:: Source material
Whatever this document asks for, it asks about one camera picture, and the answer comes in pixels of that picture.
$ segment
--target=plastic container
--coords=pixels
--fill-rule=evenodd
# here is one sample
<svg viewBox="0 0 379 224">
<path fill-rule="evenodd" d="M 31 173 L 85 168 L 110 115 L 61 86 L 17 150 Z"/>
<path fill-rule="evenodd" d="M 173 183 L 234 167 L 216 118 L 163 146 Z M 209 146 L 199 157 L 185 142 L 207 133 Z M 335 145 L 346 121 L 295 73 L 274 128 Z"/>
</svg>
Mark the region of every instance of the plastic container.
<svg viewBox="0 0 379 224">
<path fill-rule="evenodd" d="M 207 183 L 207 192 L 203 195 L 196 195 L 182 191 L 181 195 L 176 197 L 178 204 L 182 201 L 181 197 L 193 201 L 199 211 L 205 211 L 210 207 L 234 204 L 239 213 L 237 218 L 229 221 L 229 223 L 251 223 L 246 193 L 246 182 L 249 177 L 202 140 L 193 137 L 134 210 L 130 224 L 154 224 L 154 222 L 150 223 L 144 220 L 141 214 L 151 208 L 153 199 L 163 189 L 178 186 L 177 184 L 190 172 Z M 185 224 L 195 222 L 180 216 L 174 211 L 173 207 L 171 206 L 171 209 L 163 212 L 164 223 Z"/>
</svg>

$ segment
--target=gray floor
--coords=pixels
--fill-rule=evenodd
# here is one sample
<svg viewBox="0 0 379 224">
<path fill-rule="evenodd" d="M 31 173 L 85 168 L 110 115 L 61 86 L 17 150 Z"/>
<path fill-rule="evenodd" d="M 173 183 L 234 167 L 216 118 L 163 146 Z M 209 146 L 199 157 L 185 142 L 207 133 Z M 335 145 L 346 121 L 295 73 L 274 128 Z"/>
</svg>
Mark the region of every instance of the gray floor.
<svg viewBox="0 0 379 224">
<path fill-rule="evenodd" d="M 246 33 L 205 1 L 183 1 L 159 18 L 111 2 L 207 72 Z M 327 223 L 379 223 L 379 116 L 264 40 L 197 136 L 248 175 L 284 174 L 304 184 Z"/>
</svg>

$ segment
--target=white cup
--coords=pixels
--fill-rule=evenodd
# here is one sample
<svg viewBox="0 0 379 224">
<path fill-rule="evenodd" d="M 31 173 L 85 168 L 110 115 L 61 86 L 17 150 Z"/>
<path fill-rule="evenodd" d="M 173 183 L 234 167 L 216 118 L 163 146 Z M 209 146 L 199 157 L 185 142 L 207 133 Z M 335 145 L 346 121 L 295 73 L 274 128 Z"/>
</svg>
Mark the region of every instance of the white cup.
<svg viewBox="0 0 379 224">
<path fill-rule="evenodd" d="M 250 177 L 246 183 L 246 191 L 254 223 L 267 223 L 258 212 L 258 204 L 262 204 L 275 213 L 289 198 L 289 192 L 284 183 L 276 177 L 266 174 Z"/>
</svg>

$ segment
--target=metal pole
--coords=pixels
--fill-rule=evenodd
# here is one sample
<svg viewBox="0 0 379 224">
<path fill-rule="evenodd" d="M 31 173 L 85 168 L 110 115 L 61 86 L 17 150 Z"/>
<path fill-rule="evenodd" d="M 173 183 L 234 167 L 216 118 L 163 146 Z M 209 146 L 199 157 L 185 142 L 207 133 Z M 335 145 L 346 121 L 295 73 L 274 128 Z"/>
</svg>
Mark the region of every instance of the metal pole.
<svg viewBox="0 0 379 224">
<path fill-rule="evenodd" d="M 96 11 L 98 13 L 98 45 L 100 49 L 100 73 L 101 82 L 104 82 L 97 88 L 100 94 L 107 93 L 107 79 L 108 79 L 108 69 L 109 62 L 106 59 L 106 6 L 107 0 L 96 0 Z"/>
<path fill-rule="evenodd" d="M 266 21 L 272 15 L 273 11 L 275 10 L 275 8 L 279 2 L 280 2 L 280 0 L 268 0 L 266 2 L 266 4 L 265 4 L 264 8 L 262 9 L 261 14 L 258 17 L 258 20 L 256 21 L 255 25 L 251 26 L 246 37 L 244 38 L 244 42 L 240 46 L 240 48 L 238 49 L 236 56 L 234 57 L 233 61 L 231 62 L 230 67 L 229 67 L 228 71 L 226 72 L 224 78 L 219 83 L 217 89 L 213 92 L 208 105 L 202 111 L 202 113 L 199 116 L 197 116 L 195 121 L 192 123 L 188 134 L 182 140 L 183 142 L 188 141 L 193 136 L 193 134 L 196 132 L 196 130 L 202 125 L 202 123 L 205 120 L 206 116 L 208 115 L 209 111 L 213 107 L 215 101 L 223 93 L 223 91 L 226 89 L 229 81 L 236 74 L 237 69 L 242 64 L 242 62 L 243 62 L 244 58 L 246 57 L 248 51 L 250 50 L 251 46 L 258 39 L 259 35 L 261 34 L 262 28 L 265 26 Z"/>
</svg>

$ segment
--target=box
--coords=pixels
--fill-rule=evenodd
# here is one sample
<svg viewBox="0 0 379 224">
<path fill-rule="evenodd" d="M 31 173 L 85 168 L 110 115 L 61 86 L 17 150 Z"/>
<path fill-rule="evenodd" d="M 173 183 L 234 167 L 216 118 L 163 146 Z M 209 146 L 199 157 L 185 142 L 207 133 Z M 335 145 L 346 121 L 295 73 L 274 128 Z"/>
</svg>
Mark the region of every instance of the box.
::::
◆ Assigned task:
Search the entries above for lines containing the word "target", and copy each one.

◆ Task output:
--target=plastic container
--target=gray floor
--target=white cup
--target=metal pole
--target=box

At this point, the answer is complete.